Pets in hospice or end-of-life care across both species. Pairs with HHHHHMM to triangulate domains: HHHHHMM weights comfort and routine, JOURNEYS weights symptoms and decline signals.

Available languages

English (UK)

Licence

This QOL scale was created by Dr. Katie Hilst of Journey's Home at www.HilstVet.com.
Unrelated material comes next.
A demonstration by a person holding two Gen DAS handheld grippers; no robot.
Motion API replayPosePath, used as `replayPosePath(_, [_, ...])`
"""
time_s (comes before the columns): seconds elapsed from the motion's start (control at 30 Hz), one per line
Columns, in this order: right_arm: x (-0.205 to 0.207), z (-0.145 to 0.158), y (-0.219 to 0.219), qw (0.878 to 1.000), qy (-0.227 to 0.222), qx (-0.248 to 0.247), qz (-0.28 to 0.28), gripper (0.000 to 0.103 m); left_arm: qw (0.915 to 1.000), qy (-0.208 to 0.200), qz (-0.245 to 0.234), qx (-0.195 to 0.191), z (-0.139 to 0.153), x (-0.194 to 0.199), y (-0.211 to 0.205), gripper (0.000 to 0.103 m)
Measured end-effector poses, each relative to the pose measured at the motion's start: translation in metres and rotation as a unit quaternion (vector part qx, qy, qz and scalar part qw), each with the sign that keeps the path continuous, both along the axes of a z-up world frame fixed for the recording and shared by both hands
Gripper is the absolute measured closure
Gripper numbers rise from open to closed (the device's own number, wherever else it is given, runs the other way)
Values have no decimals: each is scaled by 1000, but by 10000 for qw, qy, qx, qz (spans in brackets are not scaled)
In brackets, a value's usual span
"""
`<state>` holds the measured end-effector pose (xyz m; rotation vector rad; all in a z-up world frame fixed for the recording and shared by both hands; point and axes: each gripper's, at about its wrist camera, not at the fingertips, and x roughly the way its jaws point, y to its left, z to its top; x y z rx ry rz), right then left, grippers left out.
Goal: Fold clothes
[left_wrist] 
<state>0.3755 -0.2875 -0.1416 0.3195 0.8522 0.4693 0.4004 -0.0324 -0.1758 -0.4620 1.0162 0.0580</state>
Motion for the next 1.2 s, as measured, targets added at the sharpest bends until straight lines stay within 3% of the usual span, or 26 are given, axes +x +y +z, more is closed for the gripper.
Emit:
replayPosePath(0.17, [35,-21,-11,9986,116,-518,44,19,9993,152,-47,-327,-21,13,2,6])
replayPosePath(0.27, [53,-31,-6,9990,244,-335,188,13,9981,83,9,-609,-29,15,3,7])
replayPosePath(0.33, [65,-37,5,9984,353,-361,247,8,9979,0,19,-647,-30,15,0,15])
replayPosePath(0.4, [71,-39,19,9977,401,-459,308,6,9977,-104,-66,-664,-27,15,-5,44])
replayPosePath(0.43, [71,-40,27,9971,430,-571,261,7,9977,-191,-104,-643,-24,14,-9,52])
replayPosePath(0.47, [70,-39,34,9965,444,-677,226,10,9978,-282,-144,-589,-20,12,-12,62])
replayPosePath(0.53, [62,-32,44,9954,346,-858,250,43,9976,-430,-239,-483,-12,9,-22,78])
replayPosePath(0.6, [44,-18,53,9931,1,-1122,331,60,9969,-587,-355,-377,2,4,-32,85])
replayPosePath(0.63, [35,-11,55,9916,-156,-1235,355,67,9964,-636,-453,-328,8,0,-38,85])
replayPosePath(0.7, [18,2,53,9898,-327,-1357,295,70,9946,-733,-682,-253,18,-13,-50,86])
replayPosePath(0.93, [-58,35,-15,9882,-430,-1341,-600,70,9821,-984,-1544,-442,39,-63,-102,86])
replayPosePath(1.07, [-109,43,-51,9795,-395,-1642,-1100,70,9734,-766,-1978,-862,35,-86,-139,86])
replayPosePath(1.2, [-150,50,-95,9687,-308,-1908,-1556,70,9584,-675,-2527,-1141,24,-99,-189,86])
The JOURNEYS scale is distributed by Dr Hilst with no formal copyright notice and has been shared freely with the veterinary community for over a decade; Sightline reproduces it with the verbatim Hilst credit line on every surface that renders the scale.

Scoring algorithm version

sightline-journeys-v1.0.0

Strengths

  • Eight published domains spelling JOURNEYS make the mnemonic memorable for owners; helps surface specific decline signals (yelling, breathing, sleep) that HHHHHMM does not.
  • Lower-fidelity domain breakdown than HHHHHMM but more focused on decline-signal symptoms, so the two scales complement rather than duplicate.
  • Free for clinical use with citation; Dr Hilst has distributed the scale freely to the veterinary community for over a decade.
  • Bands explicitly named (adequate / questionable / concern / likely time) which gives clinicians and owners a shared vocabulary for the difficult conversation.

Limitations

  • Single composite total only; no inter-domain weighting or psychometric validation in the published Hilst material.
  • Direction is opposite to HHHHHMM, which can confuse owners who flip between the two; Sightline surfaces a 'lower is better' hint on the result page and the hospice dashboard's trajectory synthesis normalises both axes before combining.
  • Phase 1 ships English (UK); founder review confirms the verbatim Hilst attribution renders on every surface before public launch.

Why Sightline uses it

JOURNEYS is the most widely-adopted complementary end-of-life scale to HHHHHMM. The two scales together cover the comfort axis (HHHHHMM) and the decline-signal axis (JOURNEYS), which gives the hospice dashboard a richer two-channel read. The trajectory line in S5-T6 normalises both to a single 0-100 axis so owners do not have to mentally invert one scale to compare them.